[EXERCISE OBJECTIVE] Please go line by line through the material and copy each one containing the word "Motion".

[RECORD EXTRACTS]
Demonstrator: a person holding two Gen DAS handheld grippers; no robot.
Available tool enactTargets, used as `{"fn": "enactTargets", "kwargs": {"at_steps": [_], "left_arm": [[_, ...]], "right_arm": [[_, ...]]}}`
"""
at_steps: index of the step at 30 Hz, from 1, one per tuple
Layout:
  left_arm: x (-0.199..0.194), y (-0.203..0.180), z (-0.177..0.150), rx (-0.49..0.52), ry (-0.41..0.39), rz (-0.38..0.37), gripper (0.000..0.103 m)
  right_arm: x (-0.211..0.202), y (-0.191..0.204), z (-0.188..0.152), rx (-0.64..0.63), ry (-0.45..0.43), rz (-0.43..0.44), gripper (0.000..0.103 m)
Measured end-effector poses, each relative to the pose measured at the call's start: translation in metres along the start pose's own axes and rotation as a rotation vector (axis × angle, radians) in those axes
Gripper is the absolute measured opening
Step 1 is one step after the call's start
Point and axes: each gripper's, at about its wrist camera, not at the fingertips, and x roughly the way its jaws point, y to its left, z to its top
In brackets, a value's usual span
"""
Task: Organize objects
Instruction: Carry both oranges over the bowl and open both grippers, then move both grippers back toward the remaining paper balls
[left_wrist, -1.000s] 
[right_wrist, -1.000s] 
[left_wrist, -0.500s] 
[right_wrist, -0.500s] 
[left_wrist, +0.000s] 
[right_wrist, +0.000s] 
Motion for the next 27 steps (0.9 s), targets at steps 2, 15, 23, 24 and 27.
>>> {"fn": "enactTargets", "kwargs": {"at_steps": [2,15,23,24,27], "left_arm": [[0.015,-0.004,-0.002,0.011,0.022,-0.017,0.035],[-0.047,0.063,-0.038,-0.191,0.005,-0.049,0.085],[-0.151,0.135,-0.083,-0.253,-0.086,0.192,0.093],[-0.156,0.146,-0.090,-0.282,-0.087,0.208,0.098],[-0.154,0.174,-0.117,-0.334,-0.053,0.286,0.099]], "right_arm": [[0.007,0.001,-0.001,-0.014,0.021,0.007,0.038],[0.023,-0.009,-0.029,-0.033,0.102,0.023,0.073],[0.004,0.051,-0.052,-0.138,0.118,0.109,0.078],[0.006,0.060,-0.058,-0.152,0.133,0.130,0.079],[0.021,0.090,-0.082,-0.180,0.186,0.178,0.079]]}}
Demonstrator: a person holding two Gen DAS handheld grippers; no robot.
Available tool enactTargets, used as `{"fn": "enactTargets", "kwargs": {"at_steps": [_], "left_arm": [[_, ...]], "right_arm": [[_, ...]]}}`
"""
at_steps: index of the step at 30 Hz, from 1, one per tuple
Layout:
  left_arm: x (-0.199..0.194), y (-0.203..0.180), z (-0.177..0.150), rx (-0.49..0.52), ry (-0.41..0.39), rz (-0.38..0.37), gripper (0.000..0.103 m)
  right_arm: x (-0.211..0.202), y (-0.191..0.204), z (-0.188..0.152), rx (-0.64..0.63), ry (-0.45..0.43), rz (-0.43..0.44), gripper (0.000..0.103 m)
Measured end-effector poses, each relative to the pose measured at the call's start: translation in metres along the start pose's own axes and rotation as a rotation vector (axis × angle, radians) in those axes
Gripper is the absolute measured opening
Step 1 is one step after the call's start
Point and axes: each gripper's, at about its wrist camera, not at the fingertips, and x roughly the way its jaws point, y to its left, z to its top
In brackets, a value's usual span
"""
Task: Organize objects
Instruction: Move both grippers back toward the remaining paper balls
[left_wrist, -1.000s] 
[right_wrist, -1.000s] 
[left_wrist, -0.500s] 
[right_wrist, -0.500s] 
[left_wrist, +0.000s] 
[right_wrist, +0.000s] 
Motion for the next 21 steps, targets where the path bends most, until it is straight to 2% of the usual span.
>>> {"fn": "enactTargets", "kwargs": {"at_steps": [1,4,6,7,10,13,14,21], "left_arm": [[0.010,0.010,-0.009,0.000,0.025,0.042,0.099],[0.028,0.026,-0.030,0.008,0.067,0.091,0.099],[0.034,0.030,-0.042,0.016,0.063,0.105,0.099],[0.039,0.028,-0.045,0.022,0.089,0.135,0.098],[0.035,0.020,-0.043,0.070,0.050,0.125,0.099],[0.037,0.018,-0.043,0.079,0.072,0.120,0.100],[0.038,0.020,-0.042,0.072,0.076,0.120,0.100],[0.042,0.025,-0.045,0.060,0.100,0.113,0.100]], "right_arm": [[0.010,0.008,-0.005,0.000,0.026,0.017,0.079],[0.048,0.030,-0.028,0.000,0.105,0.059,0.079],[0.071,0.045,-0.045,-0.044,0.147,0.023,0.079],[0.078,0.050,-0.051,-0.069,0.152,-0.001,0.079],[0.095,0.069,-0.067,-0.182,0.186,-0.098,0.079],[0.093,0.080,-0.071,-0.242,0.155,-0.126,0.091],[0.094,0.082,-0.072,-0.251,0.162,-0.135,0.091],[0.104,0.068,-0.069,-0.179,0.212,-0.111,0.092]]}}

[RESPONSE]
Motion for the next 27 steps (0.9 s), targets at steps 2, 15, 23, 24 and 27.
Motion for the next 21 steps, targets where the path bends most, until it is straight to 2% of the usual span.

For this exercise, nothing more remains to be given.